Mit diesen Hintergedanken im Kopf liess sich die anschließende Performance von Ballet National de Marseille und (La)Horde im Muffatwerk verstehen. Wobei hier, sogar offiziell, die Rede von einer performativen Ausstellung ist. Der allseits bekannte Jumpstyle von (La)Horde, mit dem sie in dem Stück „To da bone“ das Publikum europaweit zum Zucken gebracht haben, wird hier in einen größeren Kontext gestellt. In einer Mischung aus aggressiver Subkultur, Klassenkampf und Kapitalismuskritik bekommt der eigentlich so beschwingt unschuldig wirkende tänzerische Ansatz eine bedrohlichere Wirkung: Für „The Master’s Tools“ steht inmitten des Saals im Muffatwerk eine schwarze Stretchlimousine als unmissverständliche Metapher für den Kapitalismus. Um Missverständnissen ganz sicher vorzubeugen, prangt auf dem Nummernschild der Schriftzug „The Beast“. Obwohl die Frontscheibe gesplittert ist und quer über die Längsseite der Schriftzug „We, the People“ gesprayt wurde (Präambel der US-Verfassung), hat der Koloss offenbar nichts an Attraktivität verloren. Über die gesamte Dauer der Ausstellung hängen, liegen, kleben mehrere Performer*innen an und auf der Karre als handelte es sich um einen heilsbringenden Fetisch. Eine erobernde Inbesitznahme zumindest sieht anders aus. Blickt man auf den Titel der Arbeit, lässt sich das lesen als „Man beißt nicht die Hand, die einen füttert.“ Also was? Kritik an der Kapitalismuskritik?

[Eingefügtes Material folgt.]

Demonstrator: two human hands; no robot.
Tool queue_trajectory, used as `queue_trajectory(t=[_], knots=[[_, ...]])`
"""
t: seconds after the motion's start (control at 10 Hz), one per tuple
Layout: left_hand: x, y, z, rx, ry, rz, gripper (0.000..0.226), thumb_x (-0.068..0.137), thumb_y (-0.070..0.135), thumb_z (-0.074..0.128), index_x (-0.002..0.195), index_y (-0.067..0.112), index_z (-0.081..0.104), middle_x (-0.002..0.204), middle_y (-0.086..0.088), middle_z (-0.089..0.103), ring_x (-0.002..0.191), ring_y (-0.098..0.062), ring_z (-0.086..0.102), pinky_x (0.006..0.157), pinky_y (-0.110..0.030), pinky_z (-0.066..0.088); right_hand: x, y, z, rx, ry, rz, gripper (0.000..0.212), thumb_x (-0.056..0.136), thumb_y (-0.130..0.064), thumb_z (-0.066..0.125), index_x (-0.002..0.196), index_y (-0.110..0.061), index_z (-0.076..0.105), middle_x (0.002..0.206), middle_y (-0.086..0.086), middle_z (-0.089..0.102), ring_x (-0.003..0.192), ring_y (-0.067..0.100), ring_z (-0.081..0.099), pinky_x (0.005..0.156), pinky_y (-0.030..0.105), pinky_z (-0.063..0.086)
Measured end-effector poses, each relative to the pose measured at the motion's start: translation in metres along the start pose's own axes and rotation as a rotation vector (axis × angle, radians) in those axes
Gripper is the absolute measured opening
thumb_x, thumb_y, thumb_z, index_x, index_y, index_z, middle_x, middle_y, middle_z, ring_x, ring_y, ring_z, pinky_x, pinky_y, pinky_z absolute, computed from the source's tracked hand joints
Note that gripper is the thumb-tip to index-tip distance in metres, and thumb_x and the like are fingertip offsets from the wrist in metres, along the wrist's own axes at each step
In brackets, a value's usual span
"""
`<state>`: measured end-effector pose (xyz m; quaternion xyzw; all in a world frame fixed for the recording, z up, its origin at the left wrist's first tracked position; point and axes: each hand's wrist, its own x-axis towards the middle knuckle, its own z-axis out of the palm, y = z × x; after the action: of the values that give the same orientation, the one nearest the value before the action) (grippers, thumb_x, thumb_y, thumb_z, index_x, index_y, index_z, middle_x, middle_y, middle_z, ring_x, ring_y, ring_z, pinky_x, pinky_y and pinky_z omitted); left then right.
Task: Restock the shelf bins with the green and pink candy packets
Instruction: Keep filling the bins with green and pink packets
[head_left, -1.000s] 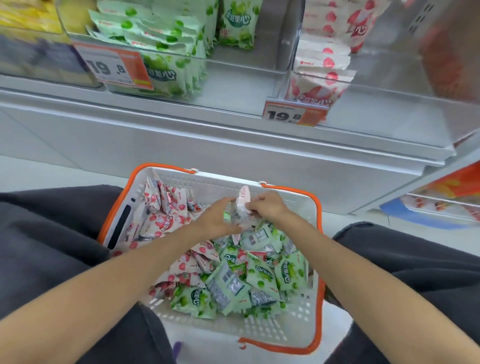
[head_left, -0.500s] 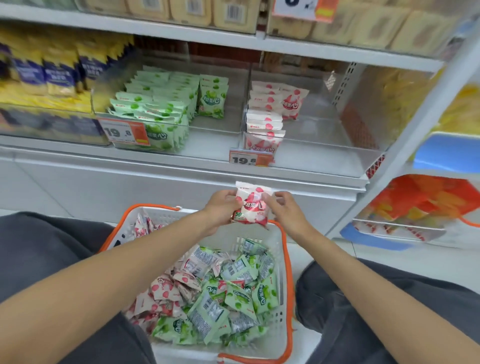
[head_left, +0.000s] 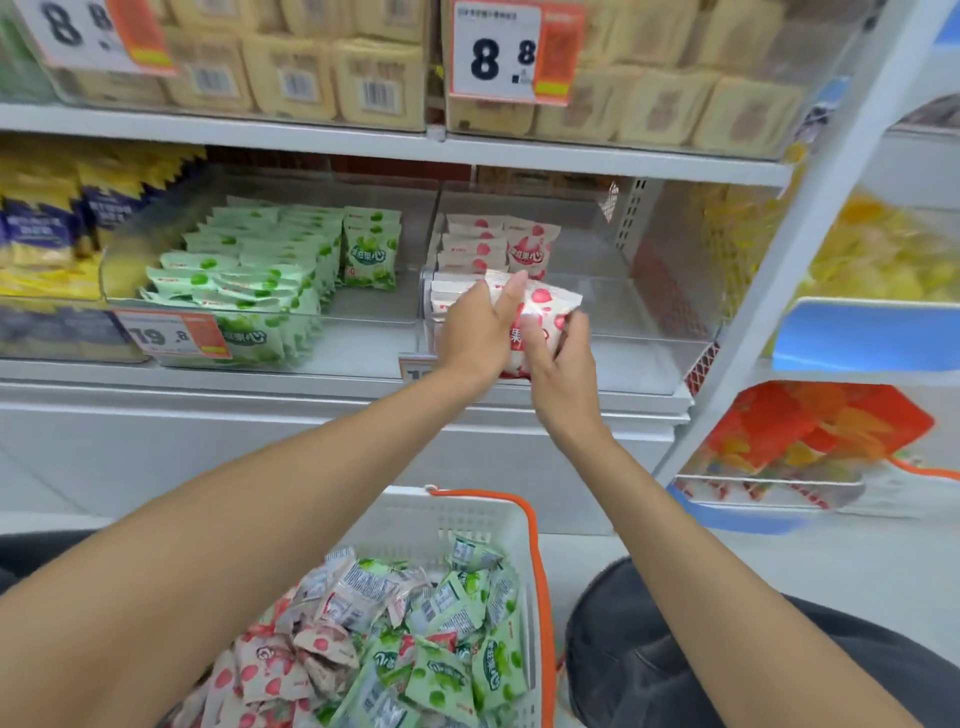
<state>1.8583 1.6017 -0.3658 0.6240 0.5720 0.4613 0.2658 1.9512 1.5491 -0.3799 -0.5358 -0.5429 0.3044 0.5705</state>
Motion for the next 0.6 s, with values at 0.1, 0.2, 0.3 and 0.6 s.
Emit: queue_trajectory(t=[0.1,0.2,0.3,0.6], knots=[[0.036,0.015,0.005,-0.012,-0.007,0.072,0.061,0.092,0.068,0.031,0.069,0.015,0.053,0.066,0.002,0.060,0.064,-0.017,0.057,0.059,-0.034,0.040,0.041,-0.005,-0.015,0.076,-0.083,0.023,0.036,0.090,-0.022,0.066,0.121,-0.014,0.049,0.111,0.000,0.068,0.097,0.012,0.066,0.082,0.027,0.055],[0.072,0.022,0.005,0.120,-0.043,0.152,0.052,0.101,0.056,0.027,0.072,0.018,0.047,0.071,0.001,0.054,0.071,-0.021,0.053,0.063,-0.034,0.033,0.093,0.003,-0.028,0.015,-0.009,0.097,0.033,0.089,-0.014,0.068,0.116,-0.010,0.050,0.108,0.004,0.068,0.094,0.013,0.066,0.083,0.027,0.054],[0.105,0.005,0.005,0.421,-0.154,0.170,0.050,0.103,0.050,0.021,0.086,0.018,0.055,0.090,-0.008,0.060,0.086,-0.026,0.056,0.073,-0.034,0.039,0.151,0.028,-0.030,-0.098,0.053,0.229,0.037,0.087,-0.015,0.070,0.119,-0.005,0.053,0.114,0.009,0.065,0.103,0.021,0.064,0.092,0.036,0.052],[0.133,-0.051,0.022,0.795,-0.254,0.155,0.048,0.106,0.035,0.024,0.144,0.010,0.038,0.160,-0.004,0.019,0.150,-0.017,0.007,0.122,-0.042,0.010,0.256,0.093,0.029,-0.330,-0.101,0.428,0.056,0.088,-0.012,0.066,0.136,0.000,0.042,0.136,0.016,0.051,0.121,0.032,0.053,0.100,0.039,0.047]])
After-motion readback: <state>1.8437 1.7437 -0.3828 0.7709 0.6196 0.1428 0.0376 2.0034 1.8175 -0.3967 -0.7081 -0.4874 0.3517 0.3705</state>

Vereinzelt ergänzen Performer*innen diese stumpfsinnige Anbetung durch das unermüdliche Sprayen des Schriftzugs „Tomorrow is Cancelled“ auf den Boden des Saals. Zwei Kehrmaschinen löschen jeden Buchstaben binnen weniger Momente gleich wieder aus, andächtig, langsam, fast genussvoll. Da ist es wieder, das verschwindende Morgen. 

Auch hier also keine Zuversicht? Den Eindruck zumindest erweckt ein parallel laufender Film auf riesigem Screen, der eine Performance von (La)Horde aus dem Jahr 2017 dokumentiert, in der ein Gabelstapler-Duett in eine augenscheinliche Antifa-Demo mit vielen schwarzen Hoodies und Nebelkerzen eskaliert, Wasserwerfer inklusive. Das aggressive Werfen von Pflastersteinen durch die Demonstranten allerdings ist nur eine künstlerische Geste: Die Würfe sind nur angedeutet, ihre Hände sind leer. Die Aggression ist inszeniert. Bleibt die jugendliche Revolte also aus, weil es wirklich kein Morgen gibt? Wenn schon allein der Auftakt so aussieht, kommen bis zum Ende des Festivals am ersten Juni-Wochenende garantiert noch jede Menge weiterer Fragen dazu.